- _Work request_
Your answer should be the lines of the data below that contain "vial".

[Stored data entries]
-- Opening Marker --

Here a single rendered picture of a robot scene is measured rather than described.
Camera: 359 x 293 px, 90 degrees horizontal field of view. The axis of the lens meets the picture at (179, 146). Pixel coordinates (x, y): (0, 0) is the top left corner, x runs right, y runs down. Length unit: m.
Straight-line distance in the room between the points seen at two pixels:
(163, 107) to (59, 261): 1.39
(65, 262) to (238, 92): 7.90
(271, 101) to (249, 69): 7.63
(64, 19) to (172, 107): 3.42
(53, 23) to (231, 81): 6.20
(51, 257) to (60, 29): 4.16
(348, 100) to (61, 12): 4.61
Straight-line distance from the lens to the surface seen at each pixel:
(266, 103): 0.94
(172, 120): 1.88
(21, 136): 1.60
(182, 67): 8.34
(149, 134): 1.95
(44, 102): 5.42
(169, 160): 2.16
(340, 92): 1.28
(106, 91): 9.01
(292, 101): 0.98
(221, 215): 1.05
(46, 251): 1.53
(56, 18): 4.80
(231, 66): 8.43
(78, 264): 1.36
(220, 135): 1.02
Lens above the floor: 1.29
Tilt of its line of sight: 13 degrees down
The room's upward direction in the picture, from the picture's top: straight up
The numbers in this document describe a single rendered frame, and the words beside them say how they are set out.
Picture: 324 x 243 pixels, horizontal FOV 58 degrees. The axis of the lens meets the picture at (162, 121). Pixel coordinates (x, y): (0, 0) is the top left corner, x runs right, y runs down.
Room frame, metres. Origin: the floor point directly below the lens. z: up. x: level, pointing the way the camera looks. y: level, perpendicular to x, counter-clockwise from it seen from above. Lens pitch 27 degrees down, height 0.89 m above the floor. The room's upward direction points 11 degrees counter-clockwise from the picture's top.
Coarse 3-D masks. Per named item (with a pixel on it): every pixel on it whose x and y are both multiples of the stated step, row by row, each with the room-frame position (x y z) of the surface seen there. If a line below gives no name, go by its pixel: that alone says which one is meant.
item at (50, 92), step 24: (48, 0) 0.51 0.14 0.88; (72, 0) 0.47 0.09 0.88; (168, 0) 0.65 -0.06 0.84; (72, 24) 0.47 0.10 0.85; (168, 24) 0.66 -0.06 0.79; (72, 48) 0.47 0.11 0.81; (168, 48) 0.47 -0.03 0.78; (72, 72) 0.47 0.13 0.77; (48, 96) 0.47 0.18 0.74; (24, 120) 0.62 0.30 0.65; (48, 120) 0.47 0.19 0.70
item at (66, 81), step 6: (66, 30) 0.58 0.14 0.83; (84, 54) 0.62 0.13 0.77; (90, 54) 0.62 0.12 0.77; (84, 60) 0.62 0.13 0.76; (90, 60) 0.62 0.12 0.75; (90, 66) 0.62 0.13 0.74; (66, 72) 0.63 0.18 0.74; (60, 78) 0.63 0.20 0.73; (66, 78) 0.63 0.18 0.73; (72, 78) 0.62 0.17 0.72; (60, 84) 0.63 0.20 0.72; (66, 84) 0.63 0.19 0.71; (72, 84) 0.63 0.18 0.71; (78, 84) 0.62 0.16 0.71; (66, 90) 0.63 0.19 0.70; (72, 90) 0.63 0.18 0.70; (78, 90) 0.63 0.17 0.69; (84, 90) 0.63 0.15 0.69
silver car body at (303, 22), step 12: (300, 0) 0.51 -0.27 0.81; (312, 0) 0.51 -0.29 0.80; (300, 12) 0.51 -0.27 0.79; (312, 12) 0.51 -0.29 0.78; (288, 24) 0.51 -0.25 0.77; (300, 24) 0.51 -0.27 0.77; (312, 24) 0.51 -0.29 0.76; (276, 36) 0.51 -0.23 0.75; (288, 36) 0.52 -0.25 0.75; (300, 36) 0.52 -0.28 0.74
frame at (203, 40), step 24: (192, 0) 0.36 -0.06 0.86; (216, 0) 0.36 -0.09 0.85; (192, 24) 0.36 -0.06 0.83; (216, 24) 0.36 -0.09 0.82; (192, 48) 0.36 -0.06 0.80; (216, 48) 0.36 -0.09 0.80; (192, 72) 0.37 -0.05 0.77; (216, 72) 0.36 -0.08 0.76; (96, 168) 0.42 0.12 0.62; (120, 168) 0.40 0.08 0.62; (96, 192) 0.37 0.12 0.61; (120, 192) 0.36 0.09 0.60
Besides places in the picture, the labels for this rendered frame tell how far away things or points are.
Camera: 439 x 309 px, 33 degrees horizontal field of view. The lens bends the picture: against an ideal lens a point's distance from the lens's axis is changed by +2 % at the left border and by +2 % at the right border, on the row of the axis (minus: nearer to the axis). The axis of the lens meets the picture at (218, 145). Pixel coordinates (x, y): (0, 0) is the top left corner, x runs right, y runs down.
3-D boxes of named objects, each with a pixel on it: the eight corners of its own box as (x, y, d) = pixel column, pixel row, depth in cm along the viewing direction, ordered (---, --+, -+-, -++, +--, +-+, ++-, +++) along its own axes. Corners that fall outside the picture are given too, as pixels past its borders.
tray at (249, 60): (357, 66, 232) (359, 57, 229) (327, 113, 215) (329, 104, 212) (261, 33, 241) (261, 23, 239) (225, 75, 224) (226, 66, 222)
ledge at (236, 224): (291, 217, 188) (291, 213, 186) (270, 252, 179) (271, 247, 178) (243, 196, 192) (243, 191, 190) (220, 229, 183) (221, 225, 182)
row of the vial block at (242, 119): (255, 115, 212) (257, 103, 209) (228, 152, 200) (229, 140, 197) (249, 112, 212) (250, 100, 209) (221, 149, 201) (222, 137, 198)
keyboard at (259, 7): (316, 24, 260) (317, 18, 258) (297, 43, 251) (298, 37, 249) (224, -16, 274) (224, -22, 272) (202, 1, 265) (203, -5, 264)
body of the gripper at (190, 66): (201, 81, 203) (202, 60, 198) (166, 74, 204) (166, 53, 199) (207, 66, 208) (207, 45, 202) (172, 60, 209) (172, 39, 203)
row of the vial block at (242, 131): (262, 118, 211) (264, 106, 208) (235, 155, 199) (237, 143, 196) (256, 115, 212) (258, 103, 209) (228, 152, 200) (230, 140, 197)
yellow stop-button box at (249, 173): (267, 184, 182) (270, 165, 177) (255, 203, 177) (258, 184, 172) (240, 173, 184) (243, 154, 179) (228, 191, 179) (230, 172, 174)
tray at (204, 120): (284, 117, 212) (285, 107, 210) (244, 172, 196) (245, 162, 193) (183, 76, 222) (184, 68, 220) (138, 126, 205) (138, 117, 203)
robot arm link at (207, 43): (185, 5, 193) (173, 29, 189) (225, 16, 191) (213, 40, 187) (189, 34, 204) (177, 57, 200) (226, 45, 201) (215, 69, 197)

-- Closing Marker --

- _Exercise result_
row of the vial block at (242, 119): (255, 115, 212) (257, 103, 209) (228, 152, 200) (229, 140, 197) (249, 112, 212) (250, 100, 209) (221, 149, 201) (222, 137, 198)
row of the vial block at (242, 131): (262, 118, 211) (264, 106, 208) (235, 155, 199) (237, 143, 196) (256, 115, 212) (258, 103, 209) (228, 152, 200) (230, 140, 197)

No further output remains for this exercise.